Reliji  

3 Tingkat Manusia Beragama Menurut Al Ghazali: Selamat, Beruntung dan Merugi

Dalam bukunya yang berjudul Bidayatul Hidayah, Imam al-Ghazali mengklasifikasikan manusia beragama menjadi tiga tingkatan. Dua di antaranya termasuk dalam golongan yang selamat, sementara satu golongan lainnya termasuk dalam kelompok yang merugi dan celaka.

Orang yang Selamat

Predikat selamat ini diberikan kepada orang-orang beriman yang selalu mematuhi kewajiban agama dan menjauhi segala bentuk kemaksiatan.

Mereka secara konsisten melaksanakan ibadah wajib dan menjaga diri dari hal-hal yang mubah, hanya mengambilnya secukupnya agar tidak terjerumus dalam tindakan berlebihan yang dapat berujung pada dosa.

Mengenai larangan, mereka tidak pernah mau berkompromi. Tidak ada satu pun jenis larangan yang mereka abaikan, melainkan mereka selalu menjadi yang pertama untuk meninggalkannya.

Orang yang Beruntung

Imam al-Ghazali mendefinisikan kelompok ini dengan identitas, “Yaitu orang yang selain menunaikan kewajiban agama juga rajin melakukan amalan-amalan sunnah dan ibadah-ibadah yang mendekatkan diriya kepada Allah Ta’ala.”

Ibadah sunnah berfungsi sebagai penyempurna amalan wajib. Ibarat makanan, ibadah sunnah adalah lauk, sayur, dan makanan penutup yang menambah kenikmatan dan kesehatan.

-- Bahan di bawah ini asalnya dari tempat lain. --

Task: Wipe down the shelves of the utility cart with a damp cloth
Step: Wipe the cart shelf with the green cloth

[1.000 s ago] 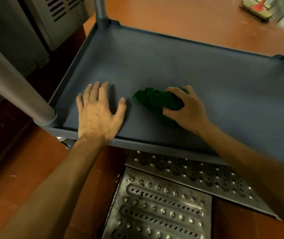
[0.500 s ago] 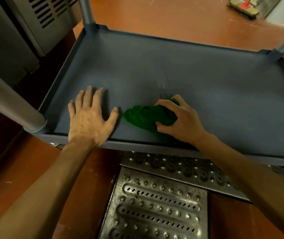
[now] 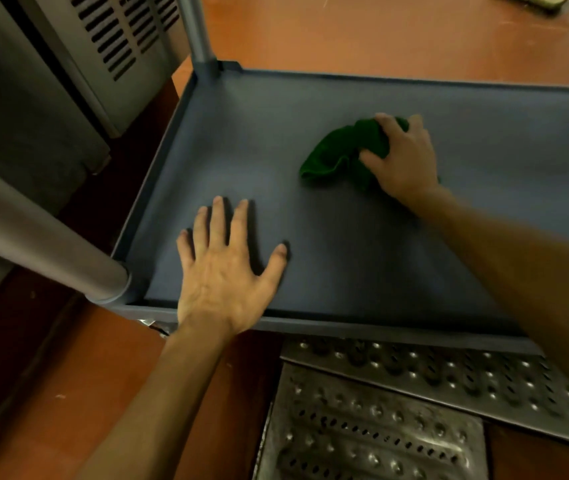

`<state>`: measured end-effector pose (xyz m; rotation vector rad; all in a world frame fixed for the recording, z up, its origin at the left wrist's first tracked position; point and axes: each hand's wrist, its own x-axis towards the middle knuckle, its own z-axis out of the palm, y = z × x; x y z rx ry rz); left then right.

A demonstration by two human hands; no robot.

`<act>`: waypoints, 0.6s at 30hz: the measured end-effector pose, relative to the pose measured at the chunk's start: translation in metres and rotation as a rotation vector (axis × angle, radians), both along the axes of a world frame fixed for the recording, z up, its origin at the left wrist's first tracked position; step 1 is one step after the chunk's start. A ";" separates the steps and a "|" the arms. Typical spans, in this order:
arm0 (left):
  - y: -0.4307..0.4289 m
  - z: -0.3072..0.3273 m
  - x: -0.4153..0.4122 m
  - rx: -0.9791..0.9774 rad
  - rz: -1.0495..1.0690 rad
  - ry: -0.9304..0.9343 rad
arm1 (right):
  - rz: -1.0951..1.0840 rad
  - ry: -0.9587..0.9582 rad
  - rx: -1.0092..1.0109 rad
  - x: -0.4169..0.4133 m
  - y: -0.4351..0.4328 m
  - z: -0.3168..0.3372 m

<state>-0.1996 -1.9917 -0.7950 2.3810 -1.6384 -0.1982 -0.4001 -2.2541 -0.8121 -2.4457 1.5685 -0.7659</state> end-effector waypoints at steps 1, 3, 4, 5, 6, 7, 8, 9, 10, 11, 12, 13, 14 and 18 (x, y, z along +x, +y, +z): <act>0.000 0.000 0.000 -0.003 0.001 0.009 | -0.031 0.018 -0.009 0.006 -0.008 0.000; -0.001 -0.001 0.000 -0.005 -0.004 0.030 | -0.098 0.038 0.010 0.017 -0.021 0.001; -0.001 -0.001 0.000 -0.010 -0.004 0.038 | -0.125 0.042 0.032 0.021 -0.026 0.002; -0.001 -0.001 -0.001 -0.019 -0.004 0.046 | -0.143 0.044 0.053 0.024 -0.030 0.003; -0.001 -0.001 -0.001 -0.030 0.000 0.051 | -0.155 0.042 0.069 0.026 -0.032 0.004; -0.002 0.000 -0.001 -0.041 0.005 0.053 | -0.163 0.035 0.077 0.027 -0.033 0.006; -0.003 0.000 -0.001 -0.052 0.009 0.054 | -0.168 0.025 0.080 0.027 -0.033 0.008; -0.004 0.001 -0.001 -0.060 0.015 0.056 | -0.167 0.014 0.084 0.026 -0.032 0.010; -0.004 0.002 0.000 -0.066 0.023 0.061 | -0.158 0.002 0.093 0.024 -0.031 0.013; -0.004 0.003 0.000 -0.071 0.031 0.067 | -0.143 -0.012 0.103 0.023 -0.029 0.015; -0.004 0.004 -0.001 -0.073 0.037 0.072 | -0.128 -0.024 0.111 0.022 -0.025 0.017; -0.004 0.004 -0.001 -0.072 0.041 0.075 | -0.117 -0.030 0.113 0.022 -0.021 0.018; -0.003 0.005 -0.002 -0.071 0.042 0.075 | -0.108 -0.031 0.114 0.021 -0.015 0.019; 0.000 0.009 -0.005 -0.078 0.049 0.092 | -0.054 -0.005 0.128 0.018 0.016 0.019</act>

Dalam sebuah riwayat disebutkan bahwa kombinasi antara ibadah wajib dan sunnah dapat membuat seorang hamba dicintai oleh Allah Ta’ala. Ketika Allah Ta’ala telah mencintai seseorang, Dia akan senantiasa membimbing hamba tersebut dalam penglihatan, amal perbuatan, dan langkah-langkahnya.

Orang yang Merugi

Ialah mereka yang melalaikan kewajiban sekaligus cuek terhadap amalan-amalan sunnah.

“Jika tidak bisa menjadi orang yang beruntung,” nasihat Imam al-Ghazali, “maka setidaknya engkau berusaha untuk menjadi orang yang selamat.”

“Yang penting,” lanjut sang imam, “jangan sekali-kali menjadi orang yang merugi.”

Dari tiga golongan ini, di manakah posisi kita? Apakah kita termasuk dalam kelompok yang selamat karena melaksanakan kewajiban-kewajiban yang ditetapkan oleh Allah Ta’ala dan Rasulullah Shallallahu ‘Alaihi Wa sallam?

Ataukah kita layak mendapatkan predikat beruntung karena menyempurnakan kewajiban dengan berbagai amalan sunnah? Apakah kita termasuk yang berhak mendapatkan kecintaan Allah Ta’ala dan Rasulullah Shallallahu ‘Alaihi Wa sallam karena cepat melaksanakan sunnah-sunnah, meskipun dianggap kecil oleh sebagian orang?

Atau, mungkin kita termasuk orang yang merugi karena kelalaian. Kelalaian terhadap yang wajib, lalai dalam beribadah, enggan melakukan sunnah, dan justru terjerumus dalam tindakan sia-sia, maksiat, dan dosa?